Added support for new Macintosh releases listed below.
ASD 3S135 supports the following machines
MacBook (13-inch, Late 2009)
iMac (21.5-inch, Late 2009)
iMac (27-inch, Late 2009)
Mac mini (Late 2009)

Ext. Information : Full translation of the description deliberately did not, who knows what it is - understands and who does not understand that IMHO it is absolutely not necessary.
In a nutshell, are as follows: The most recent diagnostic drive Apple.
This version add support for new models of Mack:
MacBook (13-inch, Late 2009)
iMac (21.5-inch, Late 2009)
iMac (27-inch, Late 2009)
Mac mini (Late 2009)
Hotfile.com
Link Filesonic:
If links die, I will reupload at here.

http://tinypaste.com/a437c

OR

http://www.filesonic.com/file/795113...S135.part1.rar
http://www.filesonic.com/file/795113...S135.part2.rar
http://www.filesonic.com/file/795113...S135.part3.rar
http://www.filesonic.com/file/795113...S135.part4.rar
http://www.filesonic.com/file/795113...S135.part5.rar
http://www.filesonic.com/file/795113...S135.part6.rar
http://www.filesonic.com/file/795113...S135.part7.rar
http://www.filesonic.com/file/795114...S135.part8.rar

----------


## INDIAN_ROSE22

Auto Mapa 6.7.0 Beta MULTi | 2.44 GB





FILESONIC:

http://www.filesonic.com/file/842845....7.0.part1.rar
http://www.filesonic.com/file/842843....7.0.part2.rar
http://www.filesonic.com/file/842845....7.0.part3.rar
http://www.filesonic.com/file/842846....7.0.part4.rar
http://www.filesonic.com/file/842839....7.0.part5.rar

----------


## INDIAN_ROSE22

FL Studio 9.6 (2010/x86/ENG) | 212MB
FL Studio - one of the best programs for creating and recording his own music! In FL Studio virtually no restrictions. Supports VST / DX plugins, multi-track recording, 32-bit mixing and advanced MIDI support will create music of any style and trends. Ready-made tracks and samples can be exported into formats WAV, MP3, OGG or MIDI. The program interface is not particularly difficult, but there are many functions that require detailed study.
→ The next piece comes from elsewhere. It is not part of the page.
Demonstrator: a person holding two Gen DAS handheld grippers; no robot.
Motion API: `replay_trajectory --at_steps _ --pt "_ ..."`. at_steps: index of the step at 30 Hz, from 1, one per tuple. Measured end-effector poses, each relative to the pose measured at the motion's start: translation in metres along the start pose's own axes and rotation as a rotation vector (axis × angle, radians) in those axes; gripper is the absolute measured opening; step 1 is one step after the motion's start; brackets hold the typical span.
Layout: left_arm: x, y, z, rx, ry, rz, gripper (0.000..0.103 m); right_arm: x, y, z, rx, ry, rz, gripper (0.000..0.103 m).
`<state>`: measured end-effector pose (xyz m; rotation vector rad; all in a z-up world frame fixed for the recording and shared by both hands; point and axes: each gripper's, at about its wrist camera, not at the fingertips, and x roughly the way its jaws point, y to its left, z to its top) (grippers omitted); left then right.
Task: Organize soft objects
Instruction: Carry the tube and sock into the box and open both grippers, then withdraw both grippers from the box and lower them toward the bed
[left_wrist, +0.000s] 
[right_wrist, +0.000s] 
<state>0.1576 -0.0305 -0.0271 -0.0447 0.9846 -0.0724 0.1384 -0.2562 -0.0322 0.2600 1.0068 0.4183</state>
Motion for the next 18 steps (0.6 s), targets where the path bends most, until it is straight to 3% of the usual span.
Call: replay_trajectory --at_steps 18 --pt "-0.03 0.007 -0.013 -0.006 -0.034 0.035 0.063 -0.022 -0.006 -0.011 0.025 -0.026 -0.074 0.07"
The time spent is worth it - you will be able to give free rein to their imagination raging and do your music just be what you want!

Features

Bugfixes:

* Fixed minor bug when right-clicking mini piano roll view for immediate jump in some cases.
* Fixed minor browser bug.
* Kb preview now works better as notes are released when you select another channel.
* Changed priority stuff when background rendering.
* Fixed bug loading old projects with internal controllers in sends.
* Fixed crash in Edison's scratching tool.
* Fixed possible hang when using remote control with smoothing enabled.
* FPC: fixed issue cutting preview voices
* Wrapper: don't respond to "update display" messages during saving
* Wrapper: input names were sometimes shortened
* Wrapper: fixed deadlock when i/o changed
* Fixed little Delphi memory leak.
* Fixed crash in Fruity Stereo Shaper when both delay & phase were in use.
* Wrapper: rewrote small part of DX plugin initialization
* Wrapper: fixed loading old DX plugin state if plugin wasn't found
* FPC: pad volume wheel resets to 100% instead of 0%
* FPC: mute button now works correctly if there are multiple pads triggered by the same semitone
* FPC: deleting a layer would delete two instead of one
* Downloader: custom download location wasn't used in some situations
* Video Player: fixed "Ignore tempo changes"
* DirectWave: fixed crash in VST sampling because of buffer overflow
* DirectWave: read sample position offset fields from sf2 file (start, end, loop start, loop end)
* DirectWave: fixed zone voice count display
* DirectWave: fixed visual representation of programs in library if their names were too long

Additions:

* Added 'Sidechain to this track only' option in mixer.
* Added 'Create submix to' option in mixer.
* Added 'Override generic link...' to knob popup menu.
* Slightly improved Sytrus rendering quality.
* Double-clicking a playlist track edits its mostly used clip.
* Speeded up refresh of multidirectional playlist scrolling.
* Wrapper: added option to disable threaded processing for a specific plugin, applies to any new instance of that plugin
* FPC: added random triggering of overlapping layers
* FPC: added DW program file import
* DirectWave: added trigger groups
* DirectWave: searches for samples in subfolder with the program's name when loading a .dwp
* FPC: pad menu now shows banks in separate columns instead of submenus
* FPC: updated DW import
* FPC: use improved randomization method
* DirectWave: increased max size of zone and program name to 128
* DirectWave: implemented new save/restore routine, unified across FL/VST and dwp/dwb
* Downloader: options window is now integrated in content library window
* Downloader: clicking an cd/category will open or close it (no double-click necessary)

Year: 2010
Version: 9.6
Developer: Image Line,
Platform: Windows XP/Vista/7
Language: English
Medicine: Present

Link Filesonic:

http://www.filesonic.com/file/873497...com).part1.rar
http://www.filesonic.com/file/873497...com).part2.rar
http://www.filesonic.com/file/873181...com).part3.rar

----------


## INDIAN_ROSE22

DriversPack for Vista & Win7 05.01.2011 (x86/x64) | 2.29 GB

Fresh Drivers for Windows 7 and Windows Vista.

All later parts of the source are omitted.